- **PROBLEM DESCRIPTION**
For the listing below, show each line that includes the string "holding".

- **DATA PROVIDED**
►
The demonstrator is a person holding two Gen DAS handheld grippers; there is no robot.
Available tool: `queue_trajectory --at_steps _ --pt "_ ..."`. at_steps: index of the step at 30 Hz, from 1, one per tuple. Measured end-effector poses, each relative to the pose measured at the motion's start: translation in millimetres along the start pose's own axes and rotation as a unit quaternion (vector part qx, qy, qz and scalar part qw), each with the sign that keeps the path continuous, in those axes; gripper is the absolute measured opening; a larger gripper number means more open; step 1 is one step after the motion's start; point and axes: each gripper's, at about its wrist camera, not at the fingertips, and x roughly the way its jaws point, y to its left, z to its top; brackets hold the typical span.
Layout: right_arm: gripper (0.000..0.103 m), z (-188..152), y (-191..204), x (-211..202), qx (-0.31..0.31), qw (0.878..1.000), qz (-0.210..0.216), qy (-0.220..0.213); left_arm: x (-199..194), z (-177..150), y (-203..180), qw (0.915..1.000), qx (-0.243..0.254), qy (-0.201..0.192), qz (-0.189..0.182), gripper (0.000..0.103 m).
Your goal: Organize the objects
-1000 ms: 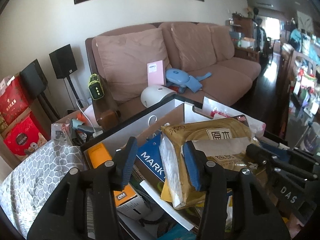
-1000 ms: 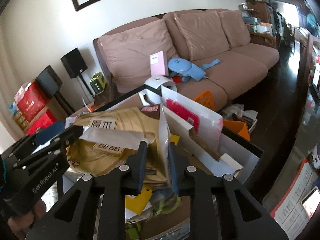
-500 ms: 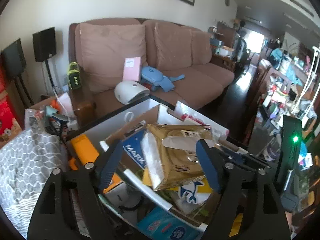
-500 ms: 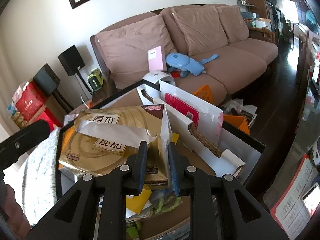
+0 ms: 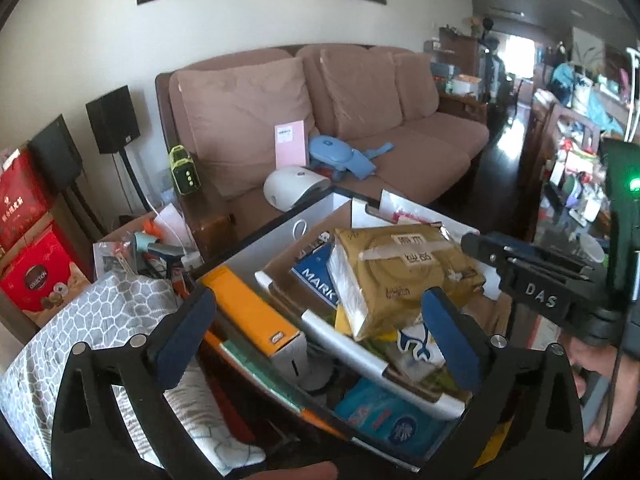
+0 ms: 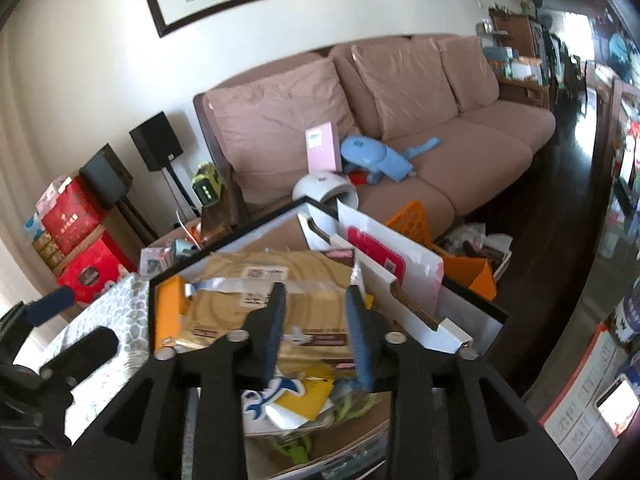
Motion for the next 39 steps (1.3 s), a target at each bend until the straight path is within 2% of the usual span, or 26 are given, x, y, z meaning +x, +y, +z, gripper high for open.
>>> queue_trajectory --at_steps 2,5,7,9,11,19,39 --pt "0.045 -1.4 7.0 -5.2 0.000 1.000 -0.010 -0.001 -5.9 -2.0 6.7 0.9999 -0.009 0.001 0.005 0.103" --pt "0.061 -5.2 11.1 -11.8 0.014 1.000 -0.015 0.003 -14.7 -4.6 20.1 0.9996 -0.027 -0.003 0.004 0.103" --pt "0.069 -10.7 12.8 -19.3 0.032 0.999 0.004 0.016 -19.7 -8.1 27.6 0.9994 -0.034 -0.002 0.002 0.103" --pt "0.076 -13.7 16.9 -28.3 0.037 0.999 0.011 0.019 -24.5 -13.1 30.5 0.9996 -0.028 0.001 0.001 0.103" --pt "0.083 -17.2 26.0 -40.9 0.028 1.000 0.000 0.014 -31.2 -19.6 30.5 0.9998 -0.019 -0.003 0.008 0.103" --pt "0.086 -29.6 48.8 -70.8 0.010 1.000 -0.022 0.008 -51.5 -34.0 29.2 0.9997 -0.010 -0.014 0.015 0.103" --pt "0.086 -44.4 65.3 -72.3 0.006 0.999 -0.033 0.021 -62.2 -45.7 46.3 0.9991 -0.029 -0.019 0.023 0.103"
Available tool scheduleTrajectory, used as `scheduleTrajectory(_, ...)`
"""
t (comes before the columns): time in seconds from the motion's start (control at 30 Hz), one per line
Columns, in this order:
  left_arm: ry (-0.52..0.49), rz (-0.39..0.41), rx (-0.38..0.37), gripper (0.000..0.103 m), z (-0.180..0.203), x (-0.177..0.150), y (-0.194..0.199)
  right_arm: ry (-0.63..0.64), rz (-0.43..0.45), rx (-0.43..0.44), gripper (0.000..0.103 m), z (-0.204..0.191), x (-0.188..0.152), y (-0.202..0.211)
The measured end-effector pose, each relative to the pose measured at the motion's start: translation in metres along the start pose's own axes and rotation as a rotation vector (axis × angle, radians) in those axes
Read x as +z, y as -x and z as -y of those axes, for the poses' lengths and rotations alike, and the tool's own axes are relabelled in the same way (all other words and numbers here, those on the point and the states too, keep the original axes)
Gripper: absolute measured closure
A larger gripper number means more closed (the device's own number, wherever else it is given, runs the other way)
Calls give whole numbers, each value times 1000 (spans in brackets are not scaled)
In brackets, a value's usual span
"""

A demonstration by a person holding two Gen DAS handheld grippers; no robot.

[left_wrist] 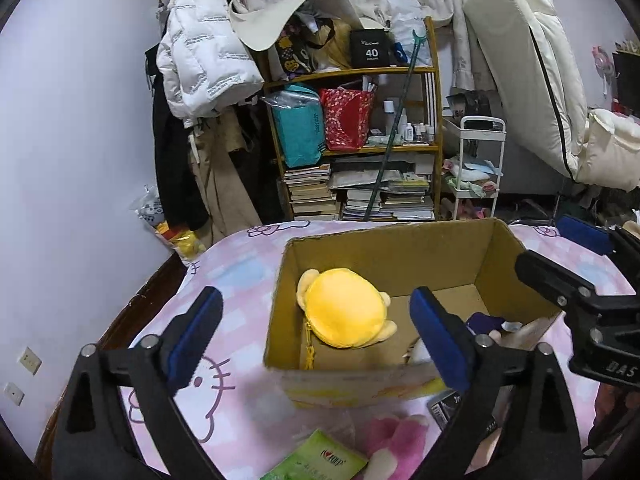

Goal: Organize soft objects
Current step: 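Move both tools back toward the remaining items beside the box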

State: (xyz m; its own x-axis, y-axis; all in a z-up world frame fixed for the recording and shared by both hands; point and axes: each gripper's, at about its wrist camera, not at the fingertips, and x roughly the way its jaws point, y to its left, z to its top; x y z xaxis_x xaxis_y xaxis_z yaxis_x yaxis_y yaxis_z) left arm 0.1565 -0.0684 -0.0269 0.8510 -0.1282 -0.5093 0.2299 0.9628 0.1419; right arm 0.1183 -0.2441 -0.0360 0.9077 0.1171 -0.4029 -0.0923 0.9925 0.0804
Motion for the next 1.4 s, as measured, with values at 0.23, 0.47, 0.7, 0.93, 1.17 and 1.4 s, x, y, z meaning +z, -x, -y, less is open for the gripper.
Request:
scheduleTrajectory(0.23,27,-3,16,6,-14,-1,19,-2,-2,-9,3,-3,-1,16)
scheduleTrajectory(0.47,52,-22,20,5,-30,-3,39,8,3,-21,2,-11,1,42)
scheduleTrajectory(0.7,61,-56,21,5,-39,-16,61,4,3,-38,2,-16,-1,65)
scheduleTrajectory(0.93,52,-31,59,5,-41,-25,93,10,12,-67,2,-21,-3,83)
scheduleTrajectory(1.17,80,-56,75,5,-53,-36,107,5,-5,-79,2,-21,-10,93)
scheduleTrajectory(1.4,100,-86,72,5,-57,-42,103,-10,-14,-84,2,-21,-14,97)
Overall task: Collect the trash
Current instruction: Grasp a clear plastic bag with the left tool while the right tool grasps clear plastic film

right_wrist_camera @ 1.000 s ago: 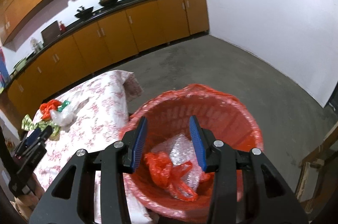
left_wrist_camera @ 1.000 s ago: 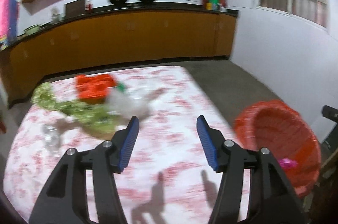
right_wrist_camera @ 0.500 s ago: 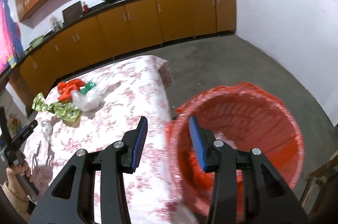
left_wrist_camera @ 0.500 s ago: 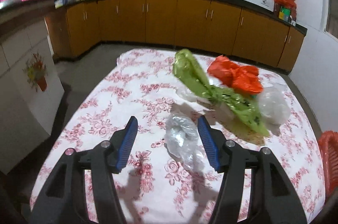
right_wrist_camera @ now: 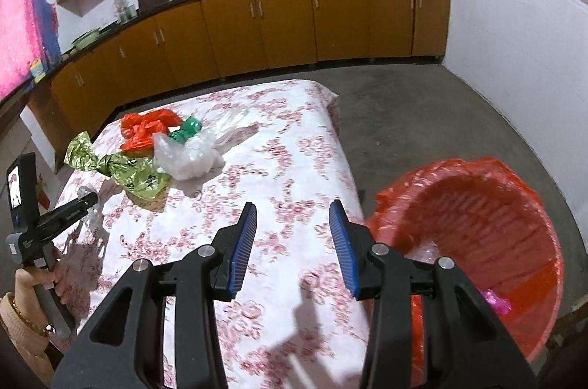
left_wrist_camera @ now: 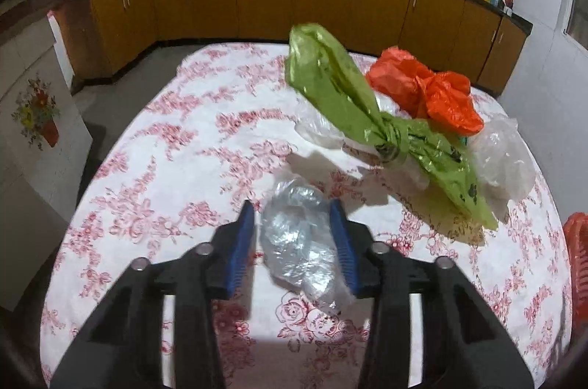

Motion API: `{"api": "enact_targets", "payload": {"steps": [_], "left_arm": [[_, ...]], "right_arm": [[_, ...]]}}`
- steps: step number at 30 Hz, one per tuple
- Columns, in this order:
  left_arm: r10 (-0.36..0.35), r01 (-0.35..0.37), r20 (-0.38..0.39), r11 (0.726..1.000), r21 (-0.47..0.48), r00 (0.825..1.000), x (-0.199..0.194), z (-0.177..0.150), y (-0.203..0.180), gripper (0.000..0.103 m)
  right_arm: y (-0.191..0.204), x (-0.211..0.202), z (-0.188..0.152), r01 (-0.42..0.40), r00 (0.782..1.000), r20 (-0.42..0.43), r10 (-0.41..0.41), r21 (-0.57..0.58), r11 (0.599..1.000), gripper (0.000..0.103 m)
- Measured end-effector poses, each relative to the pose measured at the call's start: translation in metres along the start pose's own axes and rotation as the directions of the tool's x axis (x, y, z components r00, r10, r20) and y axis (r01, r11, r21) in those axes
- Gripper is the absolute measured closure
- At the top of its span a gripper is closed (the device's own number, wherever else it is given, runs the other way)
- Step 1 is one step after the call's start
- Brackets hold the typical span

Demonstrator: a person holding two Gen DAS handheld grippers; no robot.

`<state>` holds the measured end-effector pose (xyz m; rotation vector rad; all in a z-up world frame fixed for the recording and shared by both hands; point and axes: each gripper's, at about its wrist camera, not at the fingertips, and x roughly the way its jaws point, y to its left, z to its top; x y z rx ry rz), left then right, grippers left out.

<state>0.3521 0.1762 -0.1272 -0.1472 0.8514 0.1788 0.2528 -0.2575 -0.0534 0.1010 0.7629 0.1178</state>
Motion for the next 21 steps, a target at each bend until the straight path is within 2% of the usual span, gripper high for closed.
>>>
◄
- **OUTPUT OF THE TASK**
The demonstrator is a person holding two Gen DAS handheld grippers; there is no robot.
A demonstration by a person holding two Gen DAS handheld grippers; no robot.
Demonstrator: a person holding two Gen DAS handheld grippers; no robot.

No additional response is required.